[Dataset Boundary: Start]
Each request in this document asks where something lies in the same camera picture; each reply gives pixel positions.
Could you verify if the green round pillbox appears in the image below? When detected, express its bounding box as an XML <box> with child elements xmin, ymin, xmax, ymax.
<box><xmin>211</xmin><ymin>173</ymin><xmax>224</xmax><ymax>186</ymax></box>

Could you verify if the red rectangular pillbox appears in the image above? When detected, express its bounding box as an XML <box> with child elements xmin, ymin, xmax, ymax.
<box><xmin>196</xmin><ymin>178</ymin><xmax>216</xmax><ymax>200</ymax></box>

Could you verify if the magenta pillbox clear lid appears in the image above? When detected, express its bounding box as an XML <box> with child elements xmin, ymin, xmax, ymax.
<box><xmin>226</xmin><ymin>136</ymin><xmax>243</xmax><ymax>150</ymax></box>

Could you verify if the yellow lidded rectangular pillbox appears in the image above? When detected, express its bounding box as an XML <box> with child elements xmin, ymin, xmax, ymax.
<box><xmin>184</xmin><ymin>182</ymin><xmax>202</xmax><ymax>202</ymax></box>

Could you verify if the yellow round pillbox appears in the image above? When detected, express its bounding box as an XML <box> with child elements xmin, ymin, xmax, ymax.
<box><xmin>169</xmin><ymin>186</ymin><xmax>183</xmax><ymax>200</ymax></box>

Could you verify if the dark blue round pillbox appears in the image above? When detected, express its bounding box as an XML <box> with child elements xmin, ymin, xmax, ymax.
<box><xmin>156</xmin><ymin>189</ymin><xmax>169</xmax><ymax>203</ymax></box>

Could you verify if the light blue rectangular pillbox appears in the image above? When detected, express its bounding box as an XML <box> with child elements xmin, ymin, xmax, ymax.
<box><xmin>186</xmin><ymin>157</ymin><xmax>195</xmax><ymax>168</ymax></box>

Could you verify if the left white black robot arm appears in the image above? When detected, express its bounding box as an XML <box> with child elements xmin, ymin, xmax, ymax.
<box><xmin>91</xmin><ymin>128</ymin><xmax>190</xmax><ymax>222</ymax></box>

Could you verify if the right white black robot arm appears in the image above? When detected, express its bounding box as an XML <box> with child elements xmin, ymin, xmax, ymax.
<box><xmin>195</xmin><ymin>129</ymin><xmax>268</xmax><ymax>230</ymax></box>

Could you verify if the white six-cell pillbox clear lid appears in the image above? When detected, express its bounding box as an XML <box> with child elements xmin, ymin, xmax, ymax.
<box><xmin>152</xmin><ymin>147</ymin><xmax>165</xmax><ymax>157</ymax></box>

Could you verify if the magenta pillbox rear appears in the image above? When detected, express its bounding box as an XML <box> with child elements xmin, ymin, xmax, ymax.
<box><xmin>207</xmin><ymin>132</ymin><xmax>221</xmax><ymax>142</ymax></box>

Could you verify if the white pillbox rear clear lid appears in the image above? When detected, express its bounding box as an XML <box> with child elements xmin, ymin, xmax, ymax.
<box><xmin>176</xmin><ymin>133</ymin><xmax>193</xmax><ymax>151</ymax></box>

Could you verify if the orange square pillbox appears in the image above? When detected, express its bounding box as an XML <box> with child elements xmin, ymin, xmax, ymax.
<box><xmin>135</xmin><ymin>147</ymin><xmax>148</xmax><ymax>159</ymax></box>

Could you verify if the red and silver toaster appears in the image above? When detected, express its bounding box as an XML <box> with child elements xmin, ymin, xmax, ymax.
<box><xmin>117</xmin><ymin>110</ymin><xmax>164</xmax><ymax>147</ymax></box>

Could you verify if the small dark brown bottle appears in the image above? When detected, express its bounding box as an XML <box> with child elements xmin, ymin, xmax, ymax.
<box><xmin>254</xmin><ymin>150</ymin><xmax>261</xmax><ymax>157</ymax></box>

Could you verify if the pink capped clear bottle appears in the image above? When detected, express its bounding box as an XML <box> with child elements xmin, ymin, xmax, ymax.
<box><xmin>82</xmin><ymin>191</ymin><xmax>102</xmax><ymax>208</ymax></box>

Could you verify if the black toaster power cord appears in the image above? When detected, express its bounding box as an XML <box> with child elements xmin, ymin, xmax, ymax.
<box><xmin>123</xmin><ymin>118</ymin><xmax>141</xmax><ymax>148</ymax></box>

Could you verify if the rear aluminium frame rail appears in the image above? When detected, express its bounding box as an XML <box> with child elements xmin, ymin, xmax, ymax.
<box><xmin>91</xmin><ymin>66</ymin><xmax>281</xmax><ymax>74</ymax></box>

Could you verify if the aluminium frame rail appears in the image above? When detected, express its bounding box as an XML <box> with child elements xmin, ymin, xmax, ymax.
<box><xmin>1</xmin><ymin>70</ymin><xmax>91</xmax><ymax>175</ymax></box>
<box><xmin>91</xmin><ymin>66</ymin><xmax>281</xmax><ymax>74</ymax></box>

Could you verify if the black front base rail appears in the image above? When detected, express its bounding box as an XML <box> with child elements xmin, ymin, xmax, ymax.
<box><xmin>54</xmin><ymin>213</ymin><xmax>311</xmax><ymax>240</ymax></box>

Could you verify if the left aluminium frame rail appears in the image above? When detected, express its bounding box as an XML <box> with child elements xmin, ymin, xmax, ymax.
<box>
[Dataset Boundary: End]
Each line in the records above must be returned exactly as it stands.

Each request in this document asks where something lies in the same camera picture; each reply gives pixel positions.
Could you verify if the green round pillbox appears in the image below? When detected, express its bounding box as an XML <box> with child elements xmin, ymin, xmax, ymax.
<box><xmin>211</xmin><ymin>173</ymin><xmax>224</xmax><ymax>186</ymax></box>

Could you verify if the red rectangular pillbox appears in the image above? When detected, express its bounding box as an XML <box> with child elements xmin, ymin, xmax, ymax.
<box><xmin>196</xmin><ymin>178</ymin><xmax>216</xmax><ymax>200</ymax></box>

Could you verify if the magenta pillbox clear lid appears in the image above? When detected, express its bounding box as an XML <box> with child elements xmin, ymin, xmax, ymax.
<box><xmin>226</xmin><ymin>136</ymin><xmax>243</xmax><ymax>150</ymax></box>

Could you verify if the yellow lidded rectangular pillbox appears in the image above? When detected, express its bounding box as an XML <box> with child elements xmin, ymin, xmax, ymax.
<box><xmin>184</xmin><ymin>182</ymin><xmax>202</xmax><ymax>202</ymax></box>

Could you verify if the yellow round pillbox appears in the image above? When detected, express its bounding box as an XML <box> with child elements xmin, ymin, xmax, ymax.
<box><xmin>169</xmin><ymin>186</ymin><xmax>183</xmax><ymax>200</ymax></box>

Could you verify if the dark blue round pillbox appears in the image above? When detected, express its bounding box as an XML <box> with child elements xmin, ymin, xmax, ymax.
<box><xmin>156</xmin><ymin>189</ymin><xmax>169</xmax><ymax>203</ymax></box>

Could you verify if the light blue rectangular pillbox appears in the image above? When detected, express its bounding box as an XML <box> with child elements xmin, ymin, xmax, ymax.
<box><xmin>186</xmin><ymin>157</ymin><xmax>195</xmax><ymax>168</ymax></box>

Could you verify if the left white black robot arm appears in the image above? When detected, express its bounding box as an XML <box> with child elements xmin, ymin, xmax, ymax.
<box><xmin>91</xmin><ymin>128</ymin><xmax>190</xmax><ymax>222</ymax></box>

Could you verify if the right white black robot arm appears in the image above? When detected, express its bounding box as an XML <box> with child elements xmin, ymin, xmax, ymax.
<box><xmin>195</xmin><ymin>129</ymin><xmax>268</xmax><ymax>230</ymax></box>

Could you verify if the white six-cell pillbox clear lid appears in the image above? When detected, express its bounding box as an XML <box> with child elements xmin, ymin, xmax, ymax.
<box><xmin>152</xmin><ymin>147</ymin><xmax>165</xmax><ymax>157</ymax></box>

Could you verify if the magenta pillbox rear appears in the image above? When detected, express its bounding box as an XML <box> with child elements xmin, ymin, xmax, ymax.
<box><xmin>207</xmin><ymin>132</ymin><xmax>221</xmax><ymax>142</ymax></box>

Could you verify if the white pillbox rear clear lid appears in the image above? When detected, express its bounding box as an XML <box> with child elements xmin, ymin, xmax, ymax.
<box><xmin>176</xmin><ymin>133</ymin><xmax>193</xmax><ymax>151</ymax></box>

Could you verify if the orange square pillbox appears in the image above? When detected, express its bounding box as an XML <box> with child elements xmin, ymin, xmax, ymax.
<box><xmin>135</xmin><ymin>147</ymin><xmax>148</xmax><ymax>159</ymax></box>

Could you verify if the red and silver toaster appears in the image above? When detected, express its bounding box as an XML <box> with child elements xmin, ymin, xmax, ymax.
<box><xmin>117</xmin><ymin>110</ymin><xmax>164</xmax><ymax>147</ymax></box>

Could you verify if the small dark brown bottle appears in the image above? When detected, express its bounding box as an XML <box> with child elements xmin, ymin, xmax, ymax.
<box><xmin>254</xmin><ymin>150</ymin><xmax>261</xmax><ymax>157</ymax></box>

Could you verify if the pink capped clear bottle appears in the image above? When detected, express its bounding box as an XML <box> with child elements xmin, ymin, xmax, ymax.
<box><xmin>82</xmin><ymin>191</ymin><xmax>102</xmax><ymax>208</ymax></box>

Could you verify if the black toaster power cord appears in the image above? When detected, express its bounding box as an XML <box> with child elements xmin, ymin, xmax, ymax.
<box><xmin>123</xmin><ymin>118</ymin><xmax>141</xmax><ymax>148</ymax></box>

Could you verify if the rear aluminium frame rail appears in the image above? When detected, express its bounding box as an XML <box> with child elements xmin, ymin, xmax, ymax.
<box><xmin>91</xmin><ymin>66</ymin><xmax>281</xmax><ymax>74</ymax></box>

Could you verify if the aluminium frame rail appears in the image above? When detected, express its bounding box as an XML <box> with child elements xmin, ymin, xmax, ymax.
<box><xmin>1</xmin><ymin>70</ymin><xmax>91</xmax><ymax>175</ymax></box>
<box><xmin>91</xmin><ymin>66</ymin><xmax>281</xmax><ymax>74</ymax></box>

Could you verify if the black front base rail appears in the image above? When detected, express its bounding box as an XML <box> with child elements xmin, ymin, xmax, ymax.
<box><xmin>54</xmin><ymin>213</ymin><xmax>311</xmax><ymax>240</ymax></box>

Could you verify if the left aluminium frame rail appears in the image above? When detected, express its bounding box as an XML <box> with child elements xmin, ymin, xmax, ymax.
<box>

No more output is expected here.